- [Records for the exercise]:

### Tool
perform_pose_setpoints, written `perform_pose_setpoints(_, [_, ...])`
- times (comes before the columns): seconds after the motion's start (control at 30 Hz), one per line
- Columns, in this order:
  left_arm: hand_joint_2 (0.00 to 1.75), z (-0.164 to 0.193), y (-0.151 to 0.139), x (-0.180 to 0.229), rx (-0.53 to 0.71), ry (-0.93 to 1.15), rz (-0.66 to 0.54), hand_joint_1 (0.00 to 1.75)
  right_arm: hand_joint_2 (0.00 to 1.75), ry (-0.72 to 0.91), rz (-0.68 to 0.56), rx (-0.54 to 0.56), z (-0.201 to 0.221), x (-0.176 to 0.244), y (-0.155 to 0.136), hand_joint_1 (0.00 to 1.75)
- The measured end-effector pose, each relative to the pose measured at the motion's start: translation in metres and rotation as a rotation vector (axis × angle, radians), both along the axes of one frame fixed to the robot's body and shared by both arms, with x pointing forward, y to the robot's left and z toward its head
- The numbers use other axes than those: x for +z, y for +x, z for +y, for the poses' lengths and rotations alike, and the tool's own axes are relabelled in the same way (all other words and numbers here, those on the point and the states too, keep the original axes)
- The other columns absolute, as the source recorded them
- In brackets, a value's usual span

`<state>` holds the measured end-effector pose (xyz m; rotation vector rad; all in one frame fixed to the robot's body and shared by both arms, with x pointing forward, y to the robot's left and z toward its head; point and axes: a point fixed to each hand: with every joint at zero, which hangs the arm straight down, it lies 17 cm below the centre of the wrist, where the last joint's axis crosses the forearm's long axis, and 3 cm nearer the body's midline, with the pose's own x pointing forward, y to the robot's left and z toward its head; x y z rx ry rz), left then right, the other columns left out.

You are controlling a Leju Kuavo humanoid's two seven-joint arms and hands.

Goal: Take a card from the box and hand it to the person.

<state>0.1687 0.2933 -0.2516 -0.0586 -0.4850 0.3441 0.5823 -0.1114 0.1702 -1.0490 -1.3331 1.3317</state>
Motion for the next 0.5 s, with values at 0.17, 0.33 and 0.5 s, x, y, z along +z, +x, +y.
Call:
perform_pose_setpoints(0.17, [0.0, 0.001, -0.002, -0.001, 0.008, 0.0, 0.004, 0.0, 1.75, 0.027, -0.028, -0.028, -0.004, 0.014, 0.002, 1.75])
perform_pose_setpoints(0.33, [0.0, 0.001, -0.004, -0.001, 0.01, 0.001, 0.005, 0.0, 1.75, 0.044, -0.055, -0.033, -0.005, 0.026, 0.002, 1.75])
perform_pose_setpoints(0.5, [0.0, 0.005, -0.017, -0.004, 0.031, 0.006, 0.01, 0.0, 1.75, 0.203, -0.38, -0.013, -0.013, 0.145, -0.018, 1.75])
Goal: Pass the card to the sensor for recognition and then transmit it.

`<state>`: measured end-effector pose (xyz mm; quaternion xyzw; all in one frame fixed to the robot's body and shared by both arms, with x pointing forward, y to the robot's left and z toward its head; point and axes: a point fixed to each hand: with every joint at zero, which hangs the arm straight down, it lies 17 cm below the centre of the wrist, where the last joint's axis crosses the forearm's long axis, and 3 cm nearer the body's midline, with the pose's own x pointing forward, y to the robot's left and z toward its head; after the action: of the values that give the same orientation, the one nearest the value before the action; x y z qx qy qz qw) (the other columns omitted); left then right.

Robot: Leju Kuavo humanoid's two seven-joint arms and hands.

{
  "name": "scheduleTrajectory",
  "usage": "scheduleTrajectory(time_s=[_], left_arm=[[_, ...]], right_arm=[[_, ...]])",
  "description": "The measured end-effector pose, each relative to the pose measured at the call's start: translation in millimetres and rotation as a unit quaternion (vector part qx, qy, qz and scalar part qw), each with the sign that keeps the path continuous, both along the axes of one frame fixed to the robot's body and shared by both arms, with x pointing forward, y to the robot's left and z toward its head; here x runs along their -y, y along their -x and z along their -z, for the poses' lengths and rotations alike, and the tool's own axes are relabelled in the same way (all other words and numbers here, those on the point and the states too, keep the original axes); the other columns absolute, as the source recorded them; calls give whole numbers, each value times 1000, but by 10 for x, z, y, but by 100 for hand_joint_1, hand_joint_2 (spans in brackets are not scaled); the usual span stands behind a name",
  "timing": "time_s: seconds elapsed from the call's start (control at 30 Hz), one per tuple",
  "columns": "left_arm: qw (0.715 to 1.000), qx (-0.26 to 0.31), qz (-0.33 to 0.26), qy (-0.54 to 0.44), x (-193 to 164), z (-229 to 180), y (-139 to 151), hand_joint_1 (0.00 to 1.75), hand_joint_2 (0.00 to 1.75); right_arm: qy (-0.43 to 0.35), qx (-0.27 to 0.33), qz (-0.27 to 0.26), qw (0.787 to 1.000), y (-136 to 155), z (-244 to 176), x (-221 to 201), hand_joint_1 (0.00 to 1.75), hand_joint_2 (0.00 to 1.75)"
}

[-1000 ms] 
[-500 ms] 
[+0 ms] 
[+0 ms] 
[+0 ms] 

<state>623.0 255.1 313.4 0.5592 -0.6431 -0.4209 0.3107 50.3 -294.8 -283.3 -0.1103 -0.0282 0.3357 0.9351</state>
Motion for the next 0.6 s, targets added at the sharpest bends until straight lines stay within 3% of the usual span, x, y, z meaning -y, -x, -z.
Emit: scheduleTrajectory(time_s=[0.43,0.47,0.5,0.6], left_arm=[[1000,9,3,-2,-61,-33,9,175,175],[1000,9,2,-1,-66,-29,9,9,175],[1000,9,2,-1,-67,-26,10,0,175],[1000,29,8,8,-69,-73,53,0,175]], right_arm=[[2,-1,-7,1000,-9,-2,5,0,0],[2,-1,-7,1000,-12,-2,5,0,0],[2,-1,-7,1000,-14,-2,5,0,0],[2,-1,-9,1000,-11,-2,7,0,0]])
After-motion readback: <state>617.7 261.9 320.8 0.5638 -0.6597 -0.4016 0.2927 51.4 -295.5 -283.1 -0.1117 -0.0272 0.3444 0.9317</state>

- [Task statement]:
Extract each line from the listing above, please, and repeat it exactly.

- [Exercise response]:
### Tool
perform_pose_setpoints, written `perform_pose_setpoints(_, [_, ...])`
- times (comes before the columns): seconds after the motion's start (control at 30 Hz), one per line
- Columns, in this order:
  left_arm: hand_joint_2 (0.00 to 1.75), z (-0.164 to 0.193), y (-0.151 to 0.139), x (-0.180 to 0.229), rx (-0.53 to 0.71), ry (-0.93 to 1.15), rz (-0.66 to 0.54), hand_joint_1 (0.00 to 1.75)
  right_arm: hand_joint_2 (0.00 to 1.75), ry (-0.72 to 0.91), rz (-0.68 to 0.56), rx (-0.54 to 0.56), z (-0.201 to 0.221), x (-0.176 to 0.244), y (-0.155 to 0.136), hand_joint_1 (0.00 to 1.75)
- The measured end-effector pose, each relative to the pose measured at the motion's start: translation in metres and rotation as a rotation vector (axis × angle, radians), both along the axes of one frame fixed to the robot's body and shared by both arms, with x pointing forward, y to the robot's left and z toward its head
- The numbers use other axes than those: x for +z, y for +x, z for +y, for the poses' lengths and rotations alike, and the tool's own axes are relabelled in the same way (all other words and numbers here, those on the point and the states too, keep the original axes)
- The other columns absolute, as the source recorded them
- In brackets, a value's usual span

`<state>` holds the measured end-effector pose (xyz m; rotation vector rad; all in one frame fixed to the robot's body and shared by both arms, with x pointing forward, y to the robot's left and z toward its head; point and axes: a point fixed to each hand: with every joint at zero, which hangs the arm straight down, it lies 17 cm below the centre of the wrist, where the last joint's axis crosses the forearm's long axis, and 3 cm nearer the body's midline, with the pose's own x pointing forward, y to the robot's left and z toward its head; x y z rx ry rz), left then right, the other columns left out.

You are controlling a Leju Kuavo humanoid's two seven-joint arms and hands.

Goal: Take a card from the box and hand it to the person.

<state>0.1687 0.2933 -0.2516 -0.0586 -0.4850 0.3441 0.5823 -0.1114 0.1702 -1.0490 -1.3331 1.3317</state>
Motion for the next 0.5 s, with values at 0.17, 0.33 and 0.5 s, x, y, z along +z, +x, +y.
Call:
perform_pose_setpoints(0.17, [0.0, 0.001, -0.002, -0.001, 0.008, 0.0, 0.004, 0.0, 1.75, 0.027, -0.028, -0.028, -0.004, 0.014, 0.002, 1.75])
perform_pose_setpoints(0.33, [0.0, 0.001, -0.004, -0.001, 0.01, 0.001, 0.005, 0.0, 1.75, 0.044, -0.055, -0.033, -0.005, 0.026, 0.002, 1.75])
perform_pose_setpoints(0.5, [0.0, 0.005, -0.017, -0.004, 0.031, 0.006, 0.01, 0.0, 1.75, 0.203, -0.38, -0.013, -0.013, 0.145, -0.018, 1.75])
Goal: Pass the card to the sensor for recognition and then transmit it.

`<state>`: measured end-effector pose (xyz mm; quaternion xyzw; all in one frame fixed to the robot's body and shared by both arms, with x pointing forward, y to the robot's left and z toward its head; point and axes: a point fixed to each hand: with every joint at zero, which hangs the arm straight down, it lies 17 cm below the centre of the wrist, where the last joint's axis crosses the forearm's long axis, and 3 cm nearer the body's midline, with the pose's own x pointing forward, y to the robot's left and z toward its head; after the action: of the values that give the same orientation, the one nearest the value before the action; x y z qx qy qz qw) (the other columns omitted); left then right.

Robot: Leju Kuavo humanoid's two seven-joint arms and hands.

{
  "name": "scheduleTrajectory",
  "usage": "scheduleTrajectory(time_s=[_], left_arm=[[_, ...]], right_arm=[[_, ...]])",
  "description": "The measured end-effector pose, each relative to the pose measured at the call's start: translation in millimetres and rotation as a unit quaternion (vector part qx, qy, qz and scalar part qw), each with the sign that keeps the path continuous, both along the axes of one frame fixed to the robot's body and shared by both arms, with x pointing forward, y to the robot's left and z toward its head; here x runs along their -y, y along their -x and z along their -z, for the poses' lengths and rotations alike, and the tool's own axes are relabelled in the same way (all other words and numbers here, those on the point and the states too, keep the original axes); the other columns absolute, as the source recorded them; calls give whole numbers, each value times 1000, but by 10 for x, z, y, but by 100 for hand_joint_1, hand_joint_2 (spans in brackets are not scaled); the usual span stands behind a name",
  "timing": "time_s: seconds elapsed from the call's start (control at 30 Hz), one per tuple",
  "columns": "left_arm: qw (0.715 to 1.000), qx (-0.26 to 0.31), qz (-0.33 to 0.26), qy (-0.54 to 0.44), x (-193 to 164), z (-229 to 180), y (-139 to 151), hand_joint_1 (0.00 to 1.75), hand_joint_2 (0.00 to 1.75); right_arm: qy (-0.43 to 0.35), qx (-0.27 to 0.33), qz (-0.27 to 0.26), qw (0.787 to 1.000), y (-136 to 155), z (-244 to 176), x (-221 to 201), hand_joint_1 (0.00 to 1.75), hand_joint_2 (0.00 to 1.75)"
}

[-1000 ms] 
[-500 ms] 
[+0 ms] 
[+0 ms] 
[+0 ms] 

<state>623.0 255.1 313.4 0.5592 -0.6431 -0.4209 0.3107 50.3 -294.8 -283.3 -0.1103 -0.0282 0.3357 0.9351</state>
Motion for the next 0.6 s, targets added at the sharpest bends until straight lines stay within 3% of the usual span, x, y, z meaning -y, -x, -z.
Emit: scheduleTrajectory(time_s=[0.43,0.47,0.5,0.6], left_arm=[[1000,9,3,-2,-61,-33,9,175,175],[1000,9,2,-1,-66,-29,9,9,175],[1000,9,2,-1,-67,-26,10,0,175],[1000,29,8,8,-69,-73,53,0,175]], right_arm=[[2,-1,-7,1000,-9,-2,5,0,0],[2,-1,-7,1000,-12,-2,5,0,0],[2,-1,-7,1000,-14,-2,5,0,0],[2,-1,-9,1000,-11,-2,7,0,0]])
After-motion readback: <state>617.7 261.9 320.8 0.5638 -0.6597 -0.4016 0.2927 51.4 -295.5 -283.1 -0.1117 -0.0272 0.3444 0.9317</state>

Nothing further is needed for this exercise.